3.       You’re gonna suck sometimes.  It’s OK.  Overwhelm may bring out the best in you, but it can definitely bring out the worst.  Little mistakes pop up.  Unclear communication mucks up the works, whether you’re speaking or listening.  Distracted actions, forgetfulness, you name it.  Stress + velocity (+ sleep deprivation) = errors.  Do your best to mitigate them, but don’t beat yourself up too much.  Look for support, ask for support and appreciate support.  Get a good proofreader. Or else you’ll find that this is where long-lost bad habits come back with a vengeance.  I grew up with a hot temper.  I’ve worked for decades to manage it and have gotten fairly good at it.  Well…it’s back.  The crucible is calling me out.  Neural pathways are burned in our brains by chance or by choice and they don’t go away.  The triggers are still there.  So, be aware of those triggers and do your best to choose to be your best self.  You won’t be perfect but don’t give up. 

4.       You’re gonna do amazing things.  Crucibles have huge upsides.  Stripped of the luxury of time to doubt yourself, you’ll do things before you think you are ready and they’ll work out just fine.  There’s a lesson there.  Pushed to what you thought was your limit, you’ll do more.  Or better. Or both.  You might be too busy to see it now. But you’ll look back and realize how remarkable you were.
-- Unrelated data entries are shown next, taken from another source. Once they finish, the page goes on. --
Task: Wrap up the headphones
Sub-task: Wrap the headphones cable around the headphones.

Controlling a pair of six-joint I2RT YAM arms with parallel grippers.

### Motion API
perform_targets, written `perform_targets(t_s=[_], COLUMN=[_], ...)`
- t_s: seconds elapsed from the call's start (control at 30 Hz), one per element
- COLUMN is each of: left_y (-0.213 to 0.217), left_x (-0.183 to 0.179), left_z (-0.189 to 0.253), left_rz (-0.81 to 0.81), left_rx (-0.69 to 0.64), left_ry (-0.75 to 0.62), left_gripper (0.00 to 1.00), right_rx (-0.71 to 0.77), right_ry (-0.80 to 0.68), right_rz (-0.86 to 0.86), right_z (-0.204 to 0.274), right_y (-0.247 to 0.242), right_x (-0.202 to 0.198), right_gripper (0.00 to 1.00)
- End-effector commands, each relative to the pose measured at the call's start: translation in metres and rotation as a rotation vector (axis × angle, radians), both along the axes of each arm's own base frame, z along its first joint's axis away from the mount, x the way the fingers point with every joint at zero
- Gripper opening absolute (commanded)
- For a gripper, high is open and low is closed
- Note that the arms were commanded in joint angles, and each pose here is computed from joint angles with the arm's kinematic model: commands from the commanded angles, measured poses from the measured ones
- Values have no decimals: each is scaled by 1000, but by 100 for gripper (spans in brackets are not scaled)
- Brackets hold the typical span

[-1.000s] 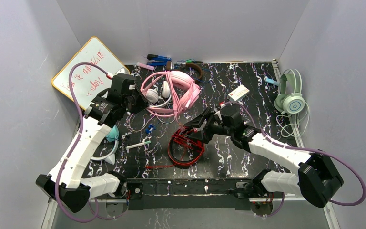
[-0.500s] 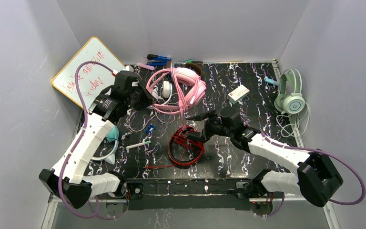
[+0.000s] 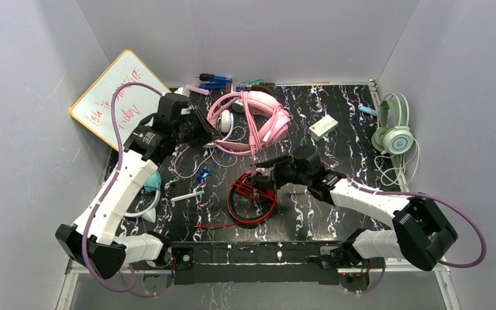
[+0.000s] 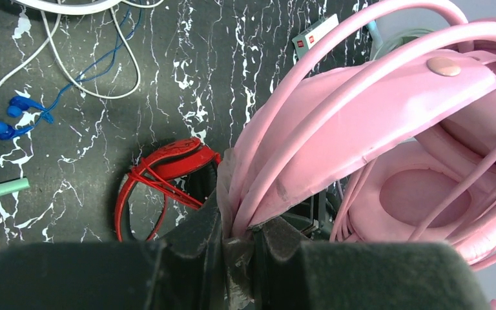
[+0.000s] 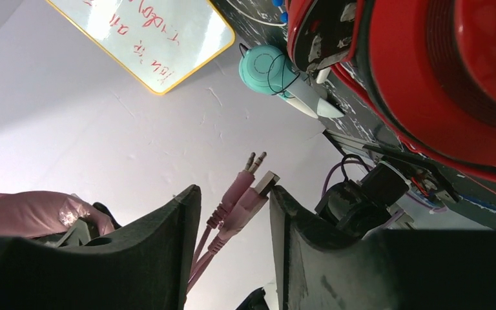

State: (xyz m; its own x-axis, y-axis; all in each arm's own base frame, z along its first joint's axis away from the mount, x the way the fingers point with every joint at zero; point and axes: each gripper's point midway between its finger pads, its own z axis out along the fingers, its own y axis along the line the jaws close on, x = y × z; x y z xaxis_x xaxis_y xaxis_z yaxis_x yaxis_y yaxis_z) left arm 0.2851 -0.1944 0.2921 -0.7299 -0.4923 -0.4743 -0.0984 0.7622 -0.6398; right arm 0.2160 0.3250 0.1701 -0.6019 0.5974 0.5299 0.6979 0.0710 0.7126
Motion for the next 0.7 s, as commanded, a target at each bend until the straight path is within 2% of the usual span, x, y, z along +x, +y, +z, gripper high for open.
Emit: perform_targets(t_s=[0.0, 0.13, 0.27, 0.37, 0.67], left_y=[-16, -19, -21, -22, -32], left_x=[-1, -2, -4, -6, -10], left_z=[37, 32, 28, 24, 8], left_rz=[-60, -75, -87, -107, -150], left_rx=[-113, -119, -121, -120, -116], left_ry=[-89, -76, -68, -59, -27], left_gripper=[0, 0, 0, 0, 0], right_rx=[67, 73, 46, 8, -69], right_ry=[-67, -88, -101, -146, -224], right_rz=[-20, -18, -33, -90, -115], right_z=[29, 35, 33, 28, 18], right_y=[7, 9, 4, -16, -61], right_x=[11, 14, 17, 34, 68], right_gripper=[50, 45, 20, 3, 1])
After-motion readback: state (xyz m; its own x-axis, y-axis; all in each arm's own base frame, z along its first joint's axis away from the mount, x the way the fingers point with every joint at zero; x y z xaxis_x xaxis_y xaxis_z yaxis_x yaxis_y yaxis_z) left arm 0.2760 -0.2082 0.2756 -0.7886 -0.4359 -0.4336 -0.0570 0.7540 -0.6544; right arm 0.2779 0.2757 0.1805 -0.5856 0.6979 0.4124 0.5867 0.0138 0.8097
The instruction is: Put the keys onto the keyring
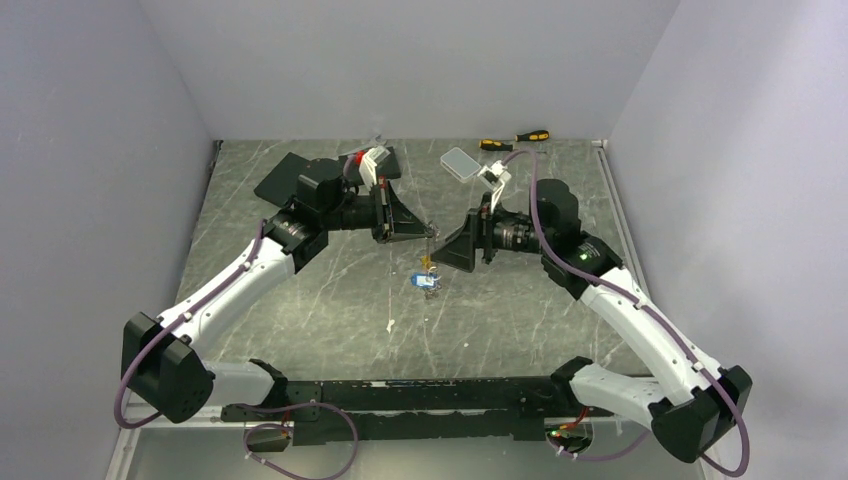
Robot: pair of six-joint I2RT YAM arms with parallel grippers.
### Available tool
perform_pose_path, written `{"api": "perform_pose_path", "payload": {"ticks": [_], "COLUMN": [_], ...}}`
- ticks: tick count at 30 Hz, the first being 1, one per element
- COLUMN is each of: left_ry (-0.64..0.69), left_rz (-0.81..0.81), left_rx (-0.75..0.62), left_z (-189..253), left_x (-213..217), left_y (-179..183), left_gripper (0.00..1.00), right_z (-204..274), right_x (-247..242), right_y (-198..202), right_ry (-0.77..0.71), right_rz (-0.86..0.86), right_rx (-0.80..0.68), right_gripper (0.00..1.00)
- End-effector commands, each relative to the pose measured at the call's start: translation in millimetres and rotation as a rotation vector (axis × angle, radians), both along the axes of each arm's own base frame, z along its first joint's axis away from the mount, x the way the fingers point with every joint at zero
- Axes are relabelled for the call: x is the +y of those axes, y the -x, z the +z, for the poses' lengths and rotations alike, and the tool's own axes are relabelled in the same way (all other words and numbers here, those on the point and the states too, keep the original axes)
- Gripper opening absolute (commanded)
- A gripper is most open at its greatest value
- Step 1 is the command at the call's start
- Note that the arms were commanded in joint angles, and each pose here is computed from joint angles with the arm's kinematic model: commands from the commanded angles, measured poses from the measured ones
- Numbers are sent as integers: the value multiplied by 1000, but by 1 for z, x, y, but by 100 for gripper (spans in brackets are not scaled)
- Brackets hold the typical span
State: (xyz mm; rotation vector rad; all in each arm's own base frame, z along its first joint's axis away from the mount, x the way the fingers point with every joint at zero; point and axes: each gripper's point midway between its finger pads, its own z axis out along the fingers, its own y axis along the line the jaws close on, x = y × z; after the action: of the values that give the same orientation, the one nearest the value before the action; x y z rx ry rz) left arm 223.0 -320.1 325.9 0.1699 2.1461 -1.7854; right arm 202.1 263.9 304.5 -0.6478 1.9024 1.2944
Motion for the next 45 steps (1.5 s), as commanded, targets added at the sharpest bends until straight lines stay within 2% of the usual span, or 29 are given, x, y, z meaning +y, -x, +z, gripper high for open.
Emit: {"api": "perform_pose_path", "payload": {"ticks": [1, 5, 8, 15, 22, 26, 33, 35, 40, 45], "left_ry": [20, 19, 15, 33, 53, 50, -21, -42, -91, -182], "left_rz": [46, 70, 79, 83, 49, 11, -81, -123, -153, -114], "left_rx": [-47, -48, -49, -19, -6, 15, 0, -12, -55, -210], "left_z": [17, 17, 17, 17, 16, 10, 1, -2, -5, 17], "left_x": [0, 1, 2, 5, 3, 2, 5, 6, 13, 31], "left_y": [-10, -14, -16, -17, -14, -9, 3, 8, 13, 4], "left_gripper": [0, 0, 0, 0, 0, 0, 0, 10, 57, 68], "right_z": [10, 2, -3, -19, -17, -2, 20, 27, 38, 41], "right_x": [6, 12, 12, 4, 1, 1, -3, -3, -6, -9], "right_y": [-16, -23, -26, -30, -24, -21, -13, -6, 5, 12], "right_ry": [51, 114, 153, 236, 213, 172, 130, 118, 132, 159], "right_rz": [-98, -166, -203, -240, -195, -182, -155, -122, -82, -46], "right_rx": [-97, -113, -135, -194, -312, -383, -492, -522, -534, -520], "right_gripper": [79, 78, 72, 38, 7, 0, 0, 0, 0, 0]}}
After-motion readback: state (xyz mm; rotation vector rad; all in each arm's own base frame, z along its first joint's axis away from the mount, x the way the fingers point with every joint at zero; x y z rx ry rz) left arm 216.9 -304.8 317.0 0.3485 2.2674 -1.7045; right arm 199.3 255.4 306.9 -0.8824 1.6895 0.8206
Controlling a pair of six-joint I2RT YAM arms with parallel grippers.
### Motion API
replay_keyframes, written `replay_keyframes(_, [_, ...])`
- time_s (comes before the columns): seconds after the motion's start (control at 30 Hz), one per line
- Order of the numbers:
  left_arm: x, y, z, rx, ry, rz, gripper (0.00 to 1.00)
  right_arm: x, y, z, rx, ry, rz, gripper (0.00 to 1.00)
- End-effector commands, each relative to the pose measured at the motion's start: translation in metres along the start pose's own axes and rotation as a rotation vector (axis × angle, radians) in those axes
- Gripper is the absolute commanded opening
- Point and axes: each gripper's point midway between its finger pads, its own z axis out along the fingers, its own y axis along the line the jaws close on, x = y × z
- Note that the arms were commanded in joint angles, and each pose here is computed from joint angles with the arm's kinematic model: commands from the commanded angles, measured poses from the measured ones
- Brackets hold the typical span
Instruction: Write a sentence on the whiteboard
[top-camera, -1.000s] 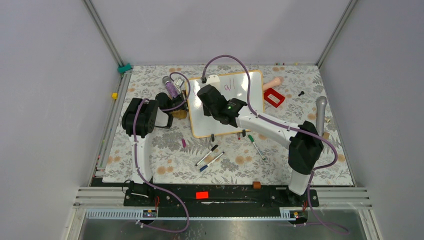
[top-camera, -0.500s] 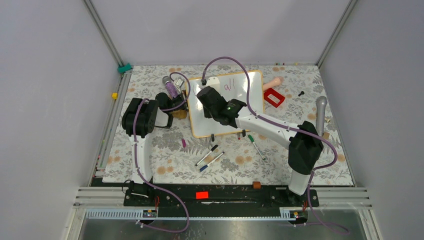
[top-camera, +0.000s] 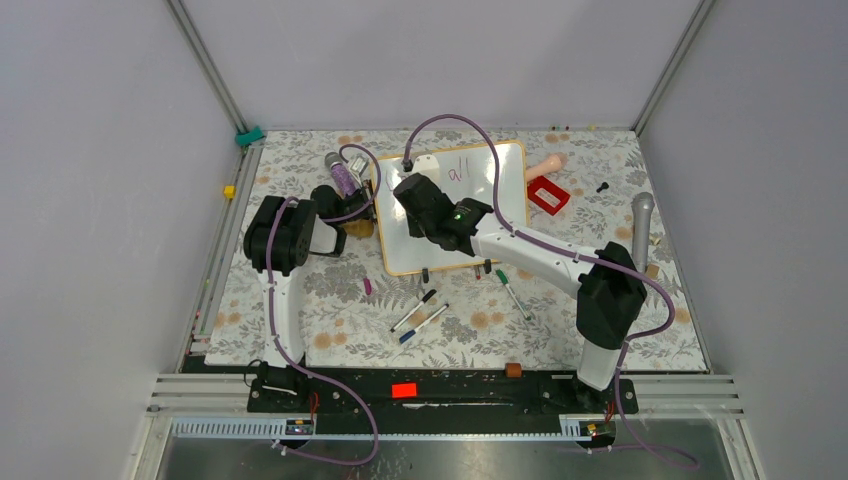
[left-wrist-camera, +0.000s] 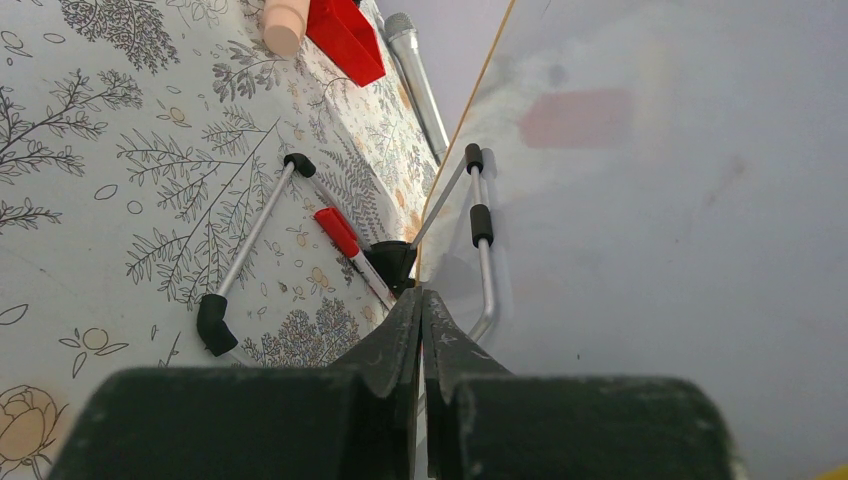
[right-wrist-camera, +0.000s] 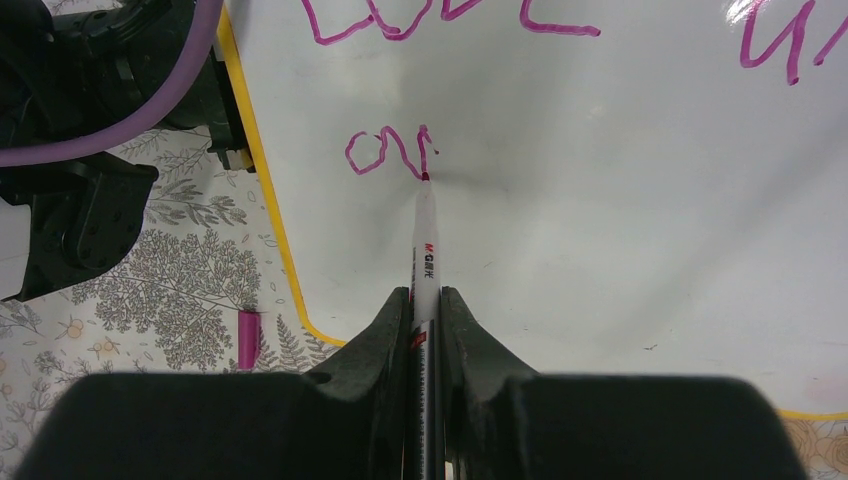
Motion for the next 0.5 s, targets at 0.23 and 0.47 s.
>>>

5.       Remember your Why.  There was a reason you decided this thing was worth it.  Keep that vision close in mind.  Remember how this ties into your personal governing values.

6.       Moments matter.  This is when it’s really hard to stay in the moment.  You’ll be tempted to be in the future a little too much. Annnnd go back to #3.   You’ll find yourself thinking and saying, “I don’t have time.”  Just remember this is primarily an emotional response, not an analytical one.  You probably don’t have time to spend on superfluous things.  But you certainly have time to invest a few moments to lock eyes with the person you are talking to and really listen to the whole sentence.  To look up and appreciate a beautiful blue sky, to laugh, to smile, to connect.  And perhaps most importantly, stop, drop and roll.  Pausing will feel counterintuitive.  Yet, doing so for a minute or two to take a breath, to analyze, to recalibrate, and to refresh will be a time investment in the long run. 

7.       Be grateful (and be ready to apologize).  Say thanks.  A lot.  And realize you’re going to miss a cue or a nuance.  You’ll say the wrong thing or do the wrong thing.  Be quick to apologize.

8.       Feed your soul.  Hopefully you have a routine that allows you the time and space to invest in yourself.  In overwhelm, those routines tend to fall by the wayside.  It’s best if you can stick with them, but if you fall off the wagon, beware of all-or-nothing thinking.  If you can’t seem to do everything to feed yourself, do something.   I’ve found audio learning in the car has been a great benefit.  I also thought about little things that fill me up and will look for opportunities to enjoy them – the sound of my daughter’s laugh, watching the grandkids play, quiet sunsets, just a page or two from an upbuilding book or blog or article, a little prayer, a smile from a friend.  They all light me up.  They all remind me of the best things in life.

What feeds your soul?  If you can’t eat a full meal right now, at least grab a nice, healthy, little snack.

Hang in there.  It sounds trite but it really is all good.  The crucible helps you see yourself more clearly.  You’ll learn and you’ll grow.  It won’t go exactly as you planned, but you’ll be in a different place when it’s all said and done.  And regardless of the exact result, what you learn along the way will make it worth it.  Even if you fall flat on your face, as long as the process leads you to see, appreciate and live your values more completely and your life more fully, you win.